20 Little Lyric Essays (for Harold and Maude)

Maureen Seaton

         for Colin Higgins (1941-1988), after Jim Simmerman (1952-2006)

It’s worth watching Harold and Maude again for that moment when

Harold looks at the camera and you know he knows you know.

It’s worth watching Harold and Maude again to say Vivian Pickles.

It’s worth watching Harold and Maude again for Maude’s favorite funeral

umbrella, which is yellow.

It’s worth watching Harold and Maude again for cemeteries, their

breathtaking algorithmic scenery and their stalkers.

It’s worth watching Harold and Maude again for: A lot of people enjoy being

dead. But they are not dead, really. Wisdom à la Maude.

Or this: Grab the shovel, Harold.

It’s worth watching Harold and Maude again knowing that Ruth Gordon

didn’t die until she was 88, and on her last morning she was working on a

play.

It’s worth watching Harold and Maude again knowing Bud Cort is still alive

and dimpling in the summer of 2016.

It’s worth watching Harold and Maude again for the Cat Stevens

controversies that have nothing and just about everything to do with music.

Maude tells Harold there are two things no human being should live

without: making music and breaking the law. It’s worth watching Harold

and Maude again to see how they accomplish both.

It’s worth watching Harold and Maude again to understand the difference

between death and death, and to decide which one you prefer.

Death is a metaphor, of course, but for what? It’s worth watching Harold

and Maude again to find out.

It’s worth watching Harold and Maude again to support or reverse the

theory you’ve harbored your entire life about old women and sex.

Harold grows in wisdom over the course of Harold and Maude, but it’s

worth watching it again to see Harold’s face when Maude says she took

the pills two hours before her 80th birthday party.

What!? (Harold)

It’s worth watching Harold and Maude again if you are on the fence about

choosing your own death or about how old is old enough or whether you

should move to Oregon or Vermont before it’s too late.
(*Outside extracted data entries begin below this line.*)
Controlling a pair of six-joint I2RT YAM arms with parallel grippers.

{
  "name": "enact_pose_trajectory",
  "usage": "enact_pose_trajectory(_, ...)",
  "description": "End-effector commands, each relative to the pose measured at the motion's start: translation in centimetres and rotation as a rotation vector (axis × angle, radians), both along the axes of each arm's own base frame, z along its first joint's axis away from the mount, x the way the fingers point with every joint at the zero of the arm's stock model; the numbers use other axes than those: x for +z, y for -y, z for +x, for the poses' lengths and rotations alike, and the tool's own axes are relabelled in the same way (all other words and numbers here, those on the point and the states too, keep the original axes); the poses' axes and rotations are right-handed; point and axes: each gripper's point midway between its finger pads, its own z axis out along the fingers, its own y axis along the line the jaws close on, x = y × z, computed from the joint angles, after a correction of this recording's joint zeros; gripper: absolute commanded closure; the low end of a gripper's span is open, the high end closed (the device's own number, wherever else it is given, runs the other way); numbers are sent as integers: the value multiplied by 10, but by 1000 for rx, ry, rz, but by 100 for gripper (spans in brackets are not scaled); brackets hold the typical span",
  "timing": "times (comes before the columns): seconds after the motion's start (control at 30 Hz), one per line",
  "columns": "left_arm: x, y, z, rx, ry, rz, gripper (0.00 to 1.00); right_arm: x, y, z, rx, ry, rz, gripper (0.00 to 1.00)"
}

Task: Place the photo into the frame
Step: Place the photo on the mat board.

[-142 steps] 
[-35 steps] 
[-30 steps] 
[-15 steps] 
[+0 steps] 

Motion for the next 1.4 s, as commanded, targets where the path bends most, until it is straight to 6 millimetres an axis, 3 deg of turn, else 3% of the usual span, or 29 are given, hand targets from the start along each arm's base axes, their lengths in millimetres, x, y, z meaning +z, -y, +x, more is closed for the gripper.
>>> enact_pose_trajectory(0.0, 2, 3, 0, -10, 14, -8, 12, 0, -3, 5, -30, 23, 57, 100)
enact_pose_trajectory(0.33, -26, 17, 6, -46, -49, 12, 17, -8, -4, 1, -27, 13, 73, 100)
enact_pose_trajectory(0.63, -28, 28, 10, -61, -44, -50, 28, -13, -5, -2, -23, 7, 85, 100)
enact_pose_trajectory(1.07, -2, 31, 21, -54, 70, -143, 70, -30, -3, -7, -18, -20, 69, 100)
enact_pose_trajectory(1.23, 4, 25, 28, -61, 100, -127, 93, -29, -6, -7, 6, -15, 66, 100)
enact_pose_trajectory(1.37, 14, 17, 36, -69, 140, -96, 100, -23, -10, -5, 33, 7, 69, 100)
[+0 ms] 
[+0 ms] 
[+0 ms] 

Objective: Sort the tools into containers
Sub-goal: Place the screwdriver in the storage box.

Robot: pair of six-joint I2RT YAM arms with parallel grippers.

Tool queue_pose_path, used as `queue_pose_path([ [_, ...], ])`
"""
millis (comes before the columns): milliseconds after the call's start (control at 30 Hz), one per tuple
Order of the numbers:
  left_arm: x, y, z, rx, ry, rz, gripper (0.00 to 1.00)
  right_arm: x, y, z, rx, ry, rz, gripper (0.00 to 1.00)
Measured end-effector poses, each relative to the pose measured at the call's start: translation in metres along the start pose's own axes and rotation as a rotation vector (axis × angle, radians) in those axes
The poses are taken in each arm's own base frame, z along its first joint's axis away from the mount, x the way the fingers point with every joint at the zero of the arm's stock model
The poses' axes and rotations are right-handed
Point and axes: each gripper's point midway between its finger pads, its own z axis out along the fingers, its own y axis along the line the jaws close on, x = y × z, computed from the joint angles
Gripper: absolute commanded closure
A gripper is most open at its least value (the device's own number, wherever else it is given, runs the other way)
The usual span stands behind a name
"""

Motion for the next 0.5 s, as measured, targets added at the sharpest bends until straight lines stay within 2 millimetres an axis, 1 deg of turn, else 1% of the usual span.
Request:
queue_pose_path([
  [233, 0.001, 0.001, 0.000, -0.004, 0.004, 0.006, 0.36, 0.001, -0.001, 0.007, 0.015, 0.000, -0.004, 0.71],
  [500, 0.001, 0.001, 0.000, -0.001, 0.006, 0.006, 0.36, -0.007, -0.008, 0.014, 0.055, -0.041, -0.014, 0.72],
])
It’s worth watching Harold and Maude again to see Harold dance on a cliff.

Or Bud Cort dance on a cliff. Either way, any movie with someone

dancing on a cliff is worth watching again.

Maude was my great-grandmother’s name, but without the e. Maud

Emerson. Not necessarily a reason to watch Harold and Maude again,

unless you like the way your mind travels from one Maude to the other,

which I do.

And it’s worth watching Harold and Maude again to recall that smart

people exist. This is particularly comforting when any humanity your

country still has left is up for grabs, not to mention its poetry.

For poetry alone, it is worth watching Harold and Maude again.